Towards the end of last year, one of my colleagues (also an ABD literature student) pointed me towards the ‘pomodoro’ method of increasing productivity. The time management idea apparently comes from a book by Francesco Cirillo, and the idea is that you take about five minutes off for every 25 that you work on the task in order to keep your mind and focus fresh for the task at hand. Part of what made this stand out to me is my interest in trying to avoid a repetitive stress injury while writing my dissertation since the effects of the injury would be present for years to come. Coupled with concentrated efforts to reduce multitasking and distractions, the benefits of this kind of time management have become almost cliché among graduate students trying to finish their dissertations or theses. Having found it to be useful in my own work, I have begun to question why our time management goals differ so dramatically from the way in which we ordinarily structure classroom time.

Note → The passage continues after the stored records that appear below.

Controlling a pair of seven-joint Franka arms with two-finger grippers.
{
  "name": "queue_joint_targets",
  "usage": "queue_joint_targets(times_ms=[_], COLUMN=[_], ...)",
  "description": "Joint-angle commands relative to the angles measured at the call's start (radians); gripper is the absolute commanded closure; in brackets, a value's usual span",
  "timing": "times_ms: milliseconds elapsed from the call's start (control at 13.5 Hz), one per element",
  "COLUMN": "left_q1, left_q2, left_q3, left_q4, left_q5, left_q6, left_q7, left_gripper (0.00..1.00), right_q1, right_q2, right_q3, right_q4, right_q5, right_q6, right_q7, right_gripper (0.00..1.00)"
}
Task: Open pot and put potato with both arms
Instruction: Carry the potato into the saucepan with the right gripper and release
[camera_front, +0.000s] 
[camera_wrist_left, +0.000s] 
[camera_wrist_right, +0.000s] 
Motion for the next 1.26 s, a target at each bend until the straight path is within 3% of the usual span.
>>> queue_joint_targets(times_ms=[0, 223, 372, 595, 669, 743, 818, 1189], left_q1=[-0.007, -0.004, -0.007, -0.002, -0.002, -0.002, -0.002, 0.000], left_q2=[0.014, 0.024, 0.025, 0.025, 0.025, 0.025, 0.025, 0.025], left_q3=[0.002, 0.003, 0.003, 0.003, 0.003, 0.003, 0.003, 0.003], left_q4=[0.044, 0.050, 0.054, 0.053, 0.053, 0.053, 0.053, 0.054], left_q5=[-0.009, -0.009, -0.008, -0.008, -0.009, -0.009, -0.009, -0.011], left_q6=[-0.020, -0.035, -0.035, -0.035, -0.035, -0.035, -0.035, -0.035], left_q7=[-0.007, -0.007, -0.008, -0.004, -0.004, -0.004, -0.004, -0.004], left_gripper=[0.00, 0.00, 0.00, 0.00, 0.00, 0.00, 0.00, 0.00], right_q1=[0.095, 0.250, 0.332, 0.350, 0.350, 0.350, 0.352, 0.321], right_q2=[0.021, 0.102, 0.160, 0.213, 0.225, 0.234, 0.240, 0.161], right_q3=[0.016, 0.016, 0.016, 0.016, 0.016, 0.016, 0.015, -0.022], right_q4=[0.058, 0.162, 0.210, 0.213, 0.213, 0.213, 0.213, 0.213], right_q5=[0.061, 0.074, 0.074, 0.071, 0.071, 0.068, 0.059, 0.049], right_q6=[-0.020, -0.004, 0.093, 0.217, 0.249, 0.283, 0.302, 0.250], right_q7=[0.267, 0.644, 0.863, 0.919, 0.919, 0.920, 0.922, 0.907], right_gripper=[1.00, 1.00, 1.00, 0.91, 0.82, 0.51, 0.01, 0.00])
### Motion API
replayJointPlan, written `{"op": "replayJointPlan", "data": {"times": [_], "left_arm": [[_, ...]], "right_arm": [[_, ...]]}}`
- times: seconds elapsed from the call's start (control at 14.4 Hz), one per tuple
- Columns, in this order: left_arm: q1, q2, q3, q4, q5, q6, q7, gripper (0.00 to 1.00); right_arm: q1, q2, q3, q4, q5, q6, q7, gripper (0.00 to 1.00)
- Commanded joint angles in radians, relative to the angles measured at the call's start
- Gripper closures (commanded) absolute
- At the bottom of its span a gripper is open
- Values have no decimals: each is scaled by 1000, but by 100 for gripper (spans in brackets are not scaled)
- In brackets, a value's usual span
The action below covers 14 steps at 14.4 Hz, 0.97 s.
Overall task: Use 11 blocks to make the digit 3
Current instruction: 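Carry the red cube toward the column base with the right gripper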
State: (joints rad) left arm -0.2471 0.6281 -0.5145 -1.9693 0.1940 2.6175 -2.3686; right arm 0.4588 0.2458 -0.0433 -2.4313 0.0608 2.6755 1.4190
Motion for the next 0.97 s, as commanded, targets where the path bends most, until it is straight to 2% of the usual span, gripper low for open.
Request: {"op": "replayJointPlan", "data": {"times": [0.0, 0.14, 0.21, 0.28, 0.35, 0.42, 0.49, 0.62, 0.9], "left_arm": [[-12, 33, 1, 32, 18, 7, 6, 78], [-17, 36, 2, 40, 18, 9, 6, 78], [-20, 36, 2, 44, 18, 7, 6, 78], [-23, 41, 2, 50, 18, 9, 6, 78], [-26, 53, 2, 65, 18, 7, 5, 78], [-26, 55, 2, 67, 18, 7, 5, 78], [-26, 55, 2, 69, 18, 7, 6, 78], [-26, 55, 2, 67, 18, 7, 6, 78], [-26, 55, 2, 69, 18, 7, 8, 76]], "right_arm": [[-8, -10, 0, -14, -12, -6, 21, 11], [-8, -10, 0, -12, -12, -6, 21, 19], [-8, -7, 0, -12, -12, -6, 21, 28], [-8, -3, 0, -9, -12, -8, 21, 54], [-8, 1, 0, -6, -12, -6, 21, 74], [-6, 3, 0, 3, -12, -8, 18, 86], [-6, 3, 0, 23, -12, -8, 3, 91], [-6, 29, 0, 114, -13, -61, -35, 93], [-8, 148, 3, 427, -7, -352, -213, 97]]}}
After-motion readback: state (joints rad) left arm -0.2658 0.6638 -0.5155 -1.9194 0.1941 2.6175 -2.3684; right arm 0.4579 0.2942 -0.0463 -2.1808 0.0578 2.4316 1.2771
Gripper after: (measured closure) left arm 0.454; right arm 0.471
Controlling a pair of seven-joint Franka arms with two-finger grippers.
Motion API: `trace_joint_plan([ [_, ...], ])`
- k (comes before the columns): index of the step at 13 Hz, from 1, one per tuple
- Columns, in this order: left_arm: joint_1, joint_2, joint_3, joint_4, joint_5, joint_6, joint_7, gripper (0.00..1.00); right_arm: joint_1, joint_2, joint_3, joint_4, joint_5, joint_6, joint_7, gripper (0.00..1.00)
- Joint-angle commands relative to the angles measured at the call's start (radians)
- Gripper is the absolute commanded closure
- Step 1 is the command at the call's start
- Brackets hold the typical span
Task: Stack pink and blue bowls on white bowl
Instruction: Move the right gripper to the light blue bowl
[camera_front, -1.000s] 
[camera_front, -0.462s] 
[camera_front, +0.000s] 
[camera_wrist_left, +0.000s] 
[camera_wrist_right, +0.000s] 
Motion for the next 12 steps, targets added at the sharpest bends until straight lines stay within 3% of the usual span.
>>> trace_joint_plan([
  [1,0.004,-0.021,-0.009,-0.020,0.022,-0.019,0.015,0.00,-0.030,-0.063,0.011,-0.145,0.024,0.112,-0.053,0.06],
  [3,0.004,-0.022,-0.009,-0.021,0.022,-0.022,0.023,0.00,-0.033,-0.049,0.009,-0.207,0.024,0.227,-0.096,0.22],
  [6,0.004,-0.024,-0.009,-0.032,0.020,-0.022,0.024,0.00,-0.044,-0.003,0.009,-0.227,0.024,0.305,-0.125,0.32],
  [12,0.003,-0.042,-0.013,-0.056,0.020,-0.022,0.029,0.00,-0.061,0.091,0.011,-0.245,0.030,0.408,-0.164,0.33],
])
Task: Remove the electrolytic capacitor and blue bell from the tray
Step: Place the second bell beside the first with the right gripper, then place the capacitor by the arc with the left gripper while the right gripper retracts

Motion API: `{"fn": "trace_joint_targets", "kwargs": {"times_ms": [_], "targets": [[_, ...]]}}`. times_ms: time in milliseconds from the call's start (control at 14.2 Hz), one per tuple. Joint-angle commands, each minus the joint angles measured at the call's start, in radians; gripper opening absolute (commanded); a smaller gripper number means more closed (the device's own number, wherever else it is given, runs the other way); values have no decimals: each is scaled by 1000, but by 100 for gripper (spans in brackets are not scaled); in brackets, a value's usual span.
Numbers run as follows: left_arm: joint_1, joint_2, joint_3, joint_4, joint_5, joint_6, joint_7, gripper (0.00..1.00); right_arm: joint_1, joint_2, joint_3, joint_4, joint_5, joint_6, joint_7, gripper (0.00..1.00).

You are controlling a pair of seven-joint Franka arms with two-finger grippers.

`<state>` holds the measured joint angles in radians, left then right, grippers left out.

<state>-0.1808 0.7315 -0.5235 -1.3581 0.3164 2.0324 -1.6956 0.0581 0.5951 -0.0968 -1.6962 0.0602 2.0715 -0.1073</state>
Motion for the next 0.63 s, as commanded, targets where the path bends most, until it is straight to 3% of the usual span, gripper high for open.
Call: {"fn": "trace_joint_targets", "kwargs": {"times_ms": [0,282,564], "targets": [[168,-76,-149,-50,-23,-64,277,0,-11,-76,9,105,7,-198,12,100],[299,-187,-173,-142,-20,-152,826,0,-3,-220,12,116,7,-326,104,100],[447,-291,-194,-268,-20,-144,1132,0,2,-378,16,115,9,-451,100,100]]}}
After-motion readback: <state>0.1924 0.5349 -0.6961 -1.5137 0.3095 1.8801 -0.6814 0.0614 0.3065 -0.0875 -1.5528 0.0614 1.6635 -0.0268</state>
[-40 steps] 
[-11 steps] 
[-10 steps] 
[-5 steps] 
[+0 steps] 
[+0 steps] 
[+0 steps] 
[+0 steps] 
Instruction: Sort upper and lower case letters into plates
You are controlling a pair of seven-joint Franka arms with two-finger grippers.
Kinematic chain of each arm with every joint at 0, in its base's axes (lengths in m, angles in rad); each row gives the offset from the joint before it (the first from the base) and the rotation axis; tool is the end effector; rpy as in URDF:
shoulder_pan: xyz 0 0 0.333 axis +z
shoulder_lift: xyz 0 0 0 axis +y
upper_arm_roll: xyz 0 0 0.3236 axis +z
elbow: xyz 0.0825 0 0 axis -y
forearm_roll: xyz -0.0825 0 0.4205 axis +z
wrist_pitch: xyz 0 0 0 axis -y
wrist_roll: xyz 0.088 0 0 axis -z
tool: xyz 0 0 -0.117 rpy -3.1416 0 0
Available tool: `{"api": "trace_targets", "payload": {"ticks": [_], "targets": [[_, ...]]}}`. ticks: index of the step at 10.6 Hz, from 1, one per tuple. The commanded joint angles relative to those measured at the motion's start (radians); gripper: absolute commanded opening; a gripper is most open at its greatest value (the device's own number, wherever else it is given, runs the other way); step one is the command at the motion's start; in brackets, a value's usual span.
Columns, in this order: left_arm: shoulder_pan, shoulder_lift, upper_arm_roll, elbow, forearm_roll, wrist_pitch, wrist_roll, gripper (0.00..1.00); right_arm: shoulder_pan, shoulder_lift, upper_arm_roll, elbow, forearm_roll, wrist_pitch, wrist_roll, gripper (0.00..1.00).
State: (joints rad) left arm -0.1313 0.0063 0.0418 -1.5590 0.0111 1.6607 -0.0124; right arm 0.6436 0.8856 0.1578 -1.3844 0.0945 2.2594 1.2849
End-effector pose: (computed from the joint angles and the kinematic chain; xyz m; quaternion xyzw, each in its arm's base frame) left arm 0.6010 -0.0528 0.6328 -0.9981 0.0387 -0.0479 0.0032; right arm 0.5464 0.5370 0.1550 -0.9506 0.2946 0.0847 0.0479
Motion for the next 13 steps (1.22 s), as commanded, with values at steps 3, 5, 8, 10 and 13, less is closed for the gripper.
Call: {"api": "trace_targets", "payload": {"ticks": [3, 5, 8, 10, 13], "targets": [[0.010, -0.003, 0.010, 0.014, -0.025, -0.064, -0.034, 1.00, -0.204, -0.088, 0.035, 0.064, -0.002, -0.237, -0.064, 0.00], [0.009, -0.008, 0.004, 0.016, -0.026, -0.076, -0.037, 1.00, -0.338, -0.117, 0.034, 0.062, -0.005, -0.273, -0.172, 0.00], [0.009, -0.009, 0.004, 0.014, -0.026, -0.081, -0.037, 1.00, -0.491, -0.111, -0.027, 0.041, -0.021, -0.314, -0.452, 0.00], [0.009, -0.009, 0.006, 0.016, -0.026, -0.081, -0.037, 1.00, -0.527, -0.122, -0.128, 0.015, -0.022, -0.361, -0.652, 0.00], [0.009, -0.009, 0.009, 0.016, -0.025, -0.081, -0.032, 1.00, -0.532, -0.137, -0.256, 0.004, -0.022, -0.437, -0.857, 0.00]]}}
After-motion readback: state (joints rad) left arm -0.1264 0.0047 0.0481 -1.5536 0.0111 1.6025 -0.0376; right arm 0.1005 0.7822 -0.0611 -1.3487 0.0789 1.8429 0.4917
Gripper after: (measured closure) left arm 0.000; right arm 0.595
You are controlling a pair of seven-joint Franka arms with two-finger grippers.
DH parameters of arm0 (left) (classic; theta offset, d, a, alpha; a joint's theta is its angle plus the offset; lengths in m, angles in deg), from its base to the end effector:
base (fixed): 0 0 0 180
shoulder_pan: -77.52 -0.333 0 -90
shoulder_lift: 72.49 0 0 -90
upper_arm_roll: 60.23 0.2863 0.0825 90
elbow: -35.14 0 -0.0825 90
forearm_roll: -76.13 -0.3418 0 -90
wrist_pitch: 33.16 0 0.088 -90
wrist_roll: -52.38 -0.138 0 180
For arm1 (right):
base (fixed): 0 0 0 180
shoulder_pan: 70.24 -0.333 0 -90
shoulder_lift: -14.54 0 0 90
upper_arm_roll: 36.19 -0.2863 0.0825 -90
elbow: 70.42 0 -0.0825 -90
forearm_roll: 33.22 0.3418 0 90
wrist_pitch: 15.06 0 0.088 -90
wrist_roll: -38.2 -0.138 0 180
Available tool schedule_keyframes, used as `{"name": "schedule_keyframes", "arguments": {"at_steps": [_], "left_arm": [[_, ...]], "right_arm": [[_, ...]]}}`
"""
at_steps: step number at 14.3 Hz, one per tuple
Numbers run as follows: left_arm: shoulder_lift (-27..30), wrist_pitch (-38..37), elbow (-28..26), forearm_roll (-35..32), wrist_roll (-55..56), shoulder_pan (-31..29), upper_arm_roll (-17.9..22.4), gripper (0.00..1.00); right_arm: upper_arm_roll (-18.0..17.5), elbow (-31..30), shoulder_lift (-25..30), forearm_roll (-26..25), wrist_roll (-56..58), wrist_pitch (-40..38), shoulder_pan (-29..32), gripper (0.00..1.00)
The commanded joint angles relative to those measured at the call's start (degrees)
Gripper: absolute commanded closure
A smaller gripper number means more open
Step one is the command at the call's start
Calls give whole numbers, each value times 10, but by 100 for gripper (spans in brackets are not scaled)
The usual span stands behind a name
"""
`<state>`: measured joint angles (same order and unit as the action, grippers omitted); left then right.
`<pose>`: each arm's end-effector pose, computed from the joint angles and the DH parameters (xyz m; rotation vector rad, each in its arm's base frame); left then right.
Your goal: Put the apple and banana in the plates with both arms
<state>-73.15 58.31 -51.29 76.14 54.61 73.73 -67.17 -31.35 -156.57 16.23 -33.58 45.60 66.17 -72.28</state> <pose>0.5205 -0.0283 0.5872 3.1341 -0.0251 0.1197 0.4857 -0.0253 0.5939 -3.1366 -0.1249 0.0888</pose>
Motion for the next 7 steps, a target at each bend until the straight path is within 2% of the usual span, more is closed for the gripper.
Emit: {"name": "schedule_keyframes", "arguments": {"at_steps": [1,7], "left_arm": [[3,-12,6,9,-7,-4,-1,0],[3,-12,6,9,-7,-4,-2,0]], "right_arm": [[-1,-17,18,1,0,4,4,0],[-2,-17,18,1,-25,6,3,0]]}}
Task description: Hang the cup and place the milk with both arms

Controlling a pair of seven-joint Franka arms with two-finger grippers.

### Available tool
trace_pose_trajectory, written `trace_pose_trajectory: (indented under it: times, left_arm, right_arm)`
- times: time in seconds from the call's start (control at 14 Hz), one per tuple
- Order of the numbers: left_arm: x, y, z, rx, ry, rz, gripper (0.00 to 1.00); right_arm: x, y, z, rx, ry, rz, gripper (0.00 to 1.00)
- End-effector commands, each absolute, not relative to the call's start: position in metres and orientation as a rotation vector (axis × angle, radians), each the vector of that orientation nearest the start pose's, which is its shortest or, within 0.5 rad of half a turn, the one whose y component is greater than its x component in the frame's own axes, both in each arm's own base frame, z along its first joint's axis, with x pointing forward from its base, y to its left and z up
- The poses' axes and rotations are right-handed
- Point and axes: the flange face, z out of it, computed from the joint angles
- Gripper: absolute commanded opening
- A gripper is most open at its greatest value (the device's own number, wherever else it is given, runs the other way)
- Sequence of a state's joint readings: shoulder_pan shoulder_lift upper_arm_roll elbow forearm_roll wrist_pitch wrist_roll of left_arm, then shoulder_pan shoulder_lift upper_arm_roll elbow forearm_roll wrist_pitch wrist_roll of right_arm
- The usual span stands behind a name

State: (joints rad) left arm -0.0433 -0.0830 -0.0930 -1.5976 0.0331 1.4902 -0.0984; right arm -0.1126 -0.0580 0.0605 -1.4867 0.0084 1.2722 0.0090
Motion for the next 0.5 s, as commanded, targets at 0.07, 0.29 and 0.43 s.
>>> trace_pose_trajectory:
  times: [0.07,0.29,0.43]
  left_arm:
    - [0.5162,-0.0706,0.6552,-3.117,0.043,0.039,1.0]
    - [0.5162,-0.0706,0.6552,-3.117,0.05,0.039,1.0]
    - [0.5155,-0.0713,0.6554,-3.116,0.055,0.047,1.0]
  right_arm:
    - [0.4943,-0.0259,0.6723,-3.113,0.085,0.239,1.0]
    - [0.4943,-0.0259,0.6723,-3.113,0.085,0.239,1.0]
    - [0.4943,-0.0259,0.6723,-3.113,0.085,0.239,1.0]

Given this fact, what does this knowledge and these practices imply about the way in which teachers traditionally order their classrooms? From my experience, the conventional knowledge in many institutions of higher education is that variety and changing teaching methods (group and individual work, lecture and discussion, reflection and recall) can help students maintain focus, but is there too little room for downtime or breaks? Are students in 3-hour evening classes, for instance, better served by an intricate and wholly uninterrupted class that allows them to cover the maximum amount of material, or would they be able to engage with the material more with structured time that permits them to relax or pause their focus during the class period? Perhaps it is this need for this kind of structuring that makes integrating downtime in the classroom so difficult, as it is easy for students to ‘lose focus’ when instructors provide down time or early dismissals without the structure needed to make the downtime productive in the long run. How might one assess downtime and its purpose, student focus in a way that permits a variety of learning styles and differences?